Tom Wolfe lo describió muy bien en su novela La hoguera de las vanidades. Peter Fallow, un alcohólico reportero de capa caída, escucha una conversación e inmediatamente unos neuroreceptores solo presentes en el sistema nervioso de algunos periodistas se activan ante la posibilidad de tener a mano una gran historia, una noticia. Es una sensación única, que incluso se manifiesta con síntomas físicos: se acelera el pulso, se cierra el estómago y algunos sentidos se agudizan. Hace unos días tuve ese cuadro al completo. Pensé que tenía entre manos un gran reportaje, uno de esos que aparecen en escasas ocasiones y a los que hay que aferrarse, como el más fiero de los perros de presa, y no soltarlo hasta disponer de todos los datos para construir la historia. La noticia contaba con todos los ingredientes que los reporteros de sucesos anhelamos: intriga, una investigación policial compleja, una protagonista incansable y llena de coraje, un delincuente repugnante, al que no le faltaba una fachada compensatoria de hombre normal… Un cóctel casi perfecto.
Créanme. Cuando uno se encuentra ante una historia así llega a convertirla en una obsesión: dedica su tiempo libre a buscar información en fuentes abiertas y semiabiertas, llama a todos los contactos posibles y acaba enterrado en datos, unos pocos útiles y la inmensa mayoría sin valor alguno.
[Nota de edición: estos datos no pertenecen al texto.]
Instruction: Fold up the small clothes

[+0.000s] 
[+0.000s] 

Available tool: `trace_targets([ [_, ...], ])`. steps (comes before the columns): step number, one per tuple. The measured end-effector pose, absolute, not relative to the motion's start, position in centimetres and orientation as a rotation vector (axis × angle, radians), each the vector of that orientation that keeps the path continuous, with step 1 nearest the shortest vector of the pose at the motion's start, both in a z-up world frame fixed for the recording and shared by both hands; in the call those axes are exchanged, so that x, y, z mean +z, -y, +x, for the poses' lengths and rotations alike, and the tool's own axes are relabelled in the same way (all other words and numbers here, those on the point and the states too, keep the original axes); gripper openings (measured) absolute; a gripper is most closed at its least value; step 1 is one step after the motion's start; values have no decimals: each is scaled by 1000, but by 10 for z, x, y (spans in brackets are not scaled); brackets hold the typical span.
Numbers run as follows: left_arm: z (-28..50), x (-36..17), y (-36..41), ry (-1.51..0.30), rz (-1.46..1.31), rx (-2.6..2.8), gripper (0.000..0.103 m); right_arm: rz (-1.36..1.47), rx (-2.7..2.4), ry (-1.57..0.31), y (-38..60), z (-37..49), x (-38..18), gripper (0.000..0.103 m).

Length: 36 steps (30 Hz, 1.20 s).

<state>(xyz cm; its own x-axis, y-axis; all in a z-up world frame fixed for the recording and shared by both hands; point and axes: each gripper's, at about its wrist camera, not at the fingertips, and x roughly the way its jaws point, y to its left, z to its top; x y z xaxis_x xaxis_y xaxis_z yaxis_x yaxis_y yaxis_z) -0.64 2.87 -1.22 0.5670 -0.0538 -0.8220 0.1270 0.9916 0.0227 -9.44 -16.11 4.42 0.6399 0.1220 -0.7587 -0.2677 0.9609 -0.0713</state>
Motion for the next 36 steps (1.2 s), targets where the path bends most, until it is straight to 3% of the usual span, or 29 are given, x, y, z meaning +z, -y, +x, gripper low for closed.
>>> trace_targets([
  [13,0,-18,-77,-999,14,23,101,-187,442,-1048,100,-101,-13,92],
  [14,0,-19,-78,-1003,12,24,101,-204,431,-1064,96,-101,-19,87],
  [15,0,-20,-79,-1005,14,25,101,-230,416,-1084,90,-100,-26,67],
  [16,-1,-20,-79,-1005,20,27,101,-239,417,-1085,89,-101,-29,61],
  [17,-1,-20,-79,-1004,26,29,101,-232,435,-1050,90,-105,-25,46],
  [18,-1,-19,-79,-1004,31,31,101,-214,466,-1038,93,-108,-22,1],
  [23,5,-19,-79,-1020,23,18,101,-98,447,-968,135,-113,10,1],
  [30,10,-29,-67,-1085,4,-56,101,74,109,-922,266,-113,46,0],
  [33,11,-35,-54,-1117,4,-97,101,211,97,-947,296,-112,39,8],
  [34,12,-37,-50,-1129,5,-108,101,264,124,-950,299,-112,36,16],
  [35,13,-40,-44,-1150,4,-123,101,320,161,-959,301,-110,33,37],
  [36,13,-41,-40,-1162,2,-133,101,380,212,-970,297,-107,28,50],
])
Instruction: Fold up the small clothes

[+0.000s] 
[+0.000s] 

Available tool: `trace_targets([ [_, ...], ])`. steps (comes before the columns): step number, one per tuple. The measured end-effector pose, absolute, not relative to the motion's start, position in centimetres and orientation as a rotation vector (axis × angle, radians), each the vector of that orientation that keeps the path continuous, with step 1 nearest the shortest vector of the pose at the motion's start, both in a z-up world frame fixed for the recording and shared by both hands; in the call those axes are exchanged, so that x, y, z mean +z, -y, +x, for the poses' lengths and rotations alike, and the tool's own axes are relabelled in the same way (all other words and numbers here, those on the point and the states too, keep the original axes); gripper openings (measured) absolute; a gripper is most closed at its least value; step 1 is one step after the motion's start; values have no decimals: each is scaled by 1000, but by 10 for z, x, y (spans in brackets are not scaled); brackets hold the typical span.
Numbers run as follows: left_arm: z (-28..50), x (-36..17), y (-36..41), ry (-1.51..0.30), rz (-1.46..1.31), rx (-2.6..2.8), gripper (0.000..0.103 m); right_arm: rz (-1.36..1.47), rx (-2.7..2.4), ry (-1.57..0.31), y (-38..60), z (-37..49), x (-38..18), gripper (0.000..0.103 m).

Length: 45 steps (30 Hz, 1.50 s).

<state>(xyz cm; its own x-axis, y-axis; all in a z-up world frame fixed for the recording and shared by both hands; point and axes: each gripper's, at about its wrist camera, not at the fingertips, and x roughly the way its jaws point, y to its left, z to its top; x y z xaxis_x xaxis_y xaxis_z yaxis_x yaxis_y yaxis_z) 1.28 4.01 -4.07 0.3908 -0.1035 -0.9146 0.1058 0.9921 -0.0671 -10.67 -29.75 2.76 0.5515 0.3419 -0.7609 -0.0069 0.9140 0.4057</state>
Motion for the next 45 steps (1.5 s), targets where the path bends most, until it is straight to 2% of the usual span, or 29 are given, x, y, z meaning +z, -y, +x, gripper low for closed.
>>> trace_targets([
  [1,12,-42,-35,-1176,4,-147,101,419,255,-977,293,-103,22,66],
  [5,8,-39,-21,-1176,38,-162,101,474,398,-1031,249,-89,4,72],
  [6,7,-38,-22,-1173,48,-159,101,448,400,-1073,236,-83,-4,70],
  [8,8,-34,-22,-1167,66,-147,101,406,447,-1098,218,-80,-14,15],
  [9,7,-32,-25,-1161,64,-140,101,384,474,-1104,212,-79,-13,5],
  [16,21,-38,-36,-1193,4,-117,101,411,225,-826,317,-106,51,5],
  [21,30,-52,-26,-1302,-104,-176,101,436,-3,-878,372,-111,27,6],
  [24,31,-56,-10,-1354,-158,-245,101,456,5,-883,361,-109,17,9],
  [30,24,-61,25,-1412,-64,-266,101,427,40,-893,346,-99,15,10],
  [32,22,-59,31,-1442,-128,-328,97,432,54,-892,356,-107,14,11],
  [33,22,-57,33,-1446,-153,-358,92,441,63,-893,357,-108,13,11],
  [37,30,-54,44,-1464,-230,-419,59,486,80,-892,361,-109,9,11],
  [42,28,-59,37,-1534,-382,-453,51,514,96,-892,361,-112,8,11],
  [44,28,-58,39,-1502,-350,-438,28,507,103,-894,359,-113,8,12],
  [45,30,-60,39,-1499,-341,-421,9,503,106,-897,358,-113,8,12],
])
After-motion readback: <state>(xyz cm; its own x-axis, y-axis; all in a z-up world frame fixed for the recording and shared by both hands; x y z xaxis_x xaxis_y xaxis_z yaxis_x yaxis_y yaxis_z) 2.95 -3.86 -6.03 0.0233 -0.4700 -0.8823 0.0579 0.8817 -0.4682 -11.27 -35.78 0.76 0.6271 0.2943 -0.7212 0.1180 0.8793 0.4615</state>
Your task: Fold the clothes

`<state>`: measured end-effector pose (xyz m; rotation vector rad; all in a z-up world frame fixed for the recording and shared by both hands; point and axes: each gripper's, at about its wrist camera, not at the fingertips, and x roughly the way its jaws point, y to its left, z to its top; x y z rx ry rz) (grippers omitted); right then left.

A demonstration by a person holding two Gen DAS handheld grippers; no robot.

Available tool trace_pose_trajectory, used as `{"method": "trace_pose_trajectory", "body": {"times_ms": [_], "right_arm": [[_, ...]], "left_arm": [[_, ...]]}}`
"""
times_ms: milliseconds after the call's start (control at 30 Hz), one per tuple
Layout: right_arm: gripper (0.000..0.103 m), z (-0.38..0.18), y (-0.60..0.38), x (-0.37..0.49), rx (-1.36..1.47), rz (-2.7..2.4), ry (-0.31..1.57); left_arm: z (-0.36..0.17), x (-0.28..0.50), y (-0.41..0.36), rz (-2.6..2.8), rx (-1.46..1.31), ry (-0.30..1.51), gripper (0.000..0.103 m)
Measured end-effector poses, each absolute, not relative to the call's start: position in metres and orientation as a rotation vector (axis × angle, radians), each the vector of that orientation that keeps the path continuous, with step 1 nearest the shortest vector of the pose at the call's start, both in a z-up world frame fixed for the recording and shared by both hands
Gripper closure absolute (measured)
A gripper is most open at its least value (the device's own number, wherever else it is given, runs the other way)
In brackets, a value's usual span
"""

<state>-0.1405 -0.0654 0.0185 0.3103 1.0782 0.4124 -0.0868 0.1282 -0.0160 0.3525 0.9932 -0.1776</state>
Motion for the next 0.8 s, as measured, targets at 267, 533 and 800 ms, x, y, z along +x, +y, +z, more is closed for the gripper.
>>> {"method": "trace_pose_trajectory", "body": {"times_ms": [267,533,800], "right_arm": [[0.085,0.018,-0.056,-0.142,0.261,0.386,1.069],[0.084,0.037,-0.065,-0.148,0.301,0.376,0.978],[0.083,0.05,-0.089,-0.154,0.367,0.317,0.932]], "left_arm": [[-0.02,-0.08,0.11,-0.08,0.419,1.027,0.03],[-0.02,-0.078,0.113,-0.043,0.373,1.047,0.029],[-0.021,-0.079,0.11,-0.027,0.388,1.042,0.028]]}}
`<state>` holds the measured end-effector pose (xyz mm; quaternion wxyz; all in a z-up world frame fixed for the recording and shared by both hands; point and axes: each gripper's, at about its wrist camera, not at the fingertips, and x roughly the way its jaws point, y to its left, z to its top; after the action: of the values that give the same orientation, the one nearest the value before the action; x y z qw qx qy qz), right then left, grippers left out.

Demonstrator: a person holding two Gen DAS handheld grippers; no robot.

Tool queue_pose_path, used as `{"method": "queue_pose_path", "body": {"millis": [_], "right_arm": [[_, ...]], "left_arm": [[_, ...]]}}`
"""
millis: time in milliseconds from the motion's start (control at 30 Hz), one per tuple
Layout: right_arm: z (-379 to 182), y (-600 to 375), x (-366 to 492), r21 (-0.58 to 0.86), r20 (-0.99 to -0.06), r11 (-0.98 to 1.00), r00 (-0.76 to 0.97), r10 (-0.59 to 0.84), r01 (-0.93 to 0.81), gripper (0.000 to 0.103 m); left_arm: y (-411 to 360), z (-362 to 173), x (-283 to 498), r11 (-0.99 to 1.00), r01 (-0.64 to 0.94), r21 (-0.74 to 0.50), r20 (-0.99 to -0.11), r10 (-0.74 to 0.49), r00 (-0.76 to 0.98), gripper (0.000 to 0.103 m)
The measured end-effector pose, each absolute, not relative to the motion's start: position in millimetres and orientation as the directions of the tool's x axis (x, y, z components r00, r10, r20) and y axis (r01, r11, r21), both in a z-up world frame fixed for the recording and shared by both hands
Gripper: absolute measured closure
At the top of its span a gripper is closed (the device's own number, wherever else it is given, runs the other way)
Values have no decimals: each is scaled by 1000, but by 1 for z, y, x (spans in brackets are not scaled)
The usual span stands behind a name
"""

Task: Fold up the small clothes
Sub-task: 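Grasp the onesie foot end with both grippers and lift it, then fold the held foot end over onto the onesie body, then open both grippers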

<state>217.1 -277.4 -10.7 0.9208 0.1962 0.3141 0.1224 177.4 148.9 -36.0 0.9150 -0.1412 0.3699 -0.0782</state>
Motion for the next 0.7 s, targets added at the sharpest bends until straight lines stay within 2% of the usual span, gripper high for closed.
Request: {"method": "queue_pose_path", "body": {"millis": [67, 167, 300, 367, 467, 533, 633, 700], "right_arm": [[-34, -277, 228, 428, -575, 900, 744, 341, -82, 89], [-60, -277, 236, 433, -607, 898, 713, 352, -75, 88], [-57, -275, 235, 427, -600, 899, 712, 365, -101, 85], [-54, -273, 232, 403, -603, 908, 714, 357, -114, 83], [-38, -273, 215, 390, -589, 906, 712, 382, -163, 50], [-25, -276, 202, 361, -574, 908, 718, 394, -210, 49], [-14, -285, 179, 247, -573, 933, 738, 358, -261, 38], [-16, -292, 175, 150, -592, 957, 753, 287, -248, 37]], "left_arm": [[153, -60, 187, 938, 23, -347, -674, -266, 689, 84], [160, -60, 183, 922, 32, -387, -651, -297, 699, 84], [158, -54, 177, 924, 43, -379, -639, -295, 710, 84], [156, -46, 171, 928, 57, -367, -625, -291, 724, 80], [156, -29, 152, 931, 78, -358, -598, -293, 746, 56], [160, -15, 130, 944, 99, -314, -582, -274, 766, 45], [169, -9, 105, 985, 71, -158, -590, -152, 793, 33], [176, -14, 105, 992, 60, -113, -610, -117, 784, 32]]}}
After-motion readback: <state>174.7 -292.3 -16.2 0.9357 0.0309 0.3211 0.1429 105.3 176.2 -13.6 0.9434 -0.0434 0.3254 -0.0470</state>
La obsesión llega al extremo, en ocasiones, de olvidar lo más importante: los sentimientos de los protagonistas de la historia, qué piensan, cómo se sienten al verse expuestos ante el foco que uno pretende encender…
Cuando estaba en el fragor de la elaboración de la historia recibí en pocas horas una llamada de teléfono y un correo electrónico de una de las protagonistas de la noticia y de su hija. Ambas me transmitieron lo mismo, con distinto tono y forma. El dolor que acumulaban les impedía volver a rememorar lo vivido, eran incapaces de ponerse ante mi foco. Las dos coincidieron en hacerme ver que yo era incapaz de comprender lo que habían pasado, la dimensión de su herida, que arrastran desde 1981. Y llevaban razón. No puedo entenderla porque no la he vivido. Yo solo pensaba contarla, dar salida a mi gran historia. Pero sin ellas, sin su permiso, no hay historia. Porque los reporteros de sucesos también debemos afinar el neurotransmisor que capta el dolor ajeno y respetarlo siempre, por encima de cualquier gran historia.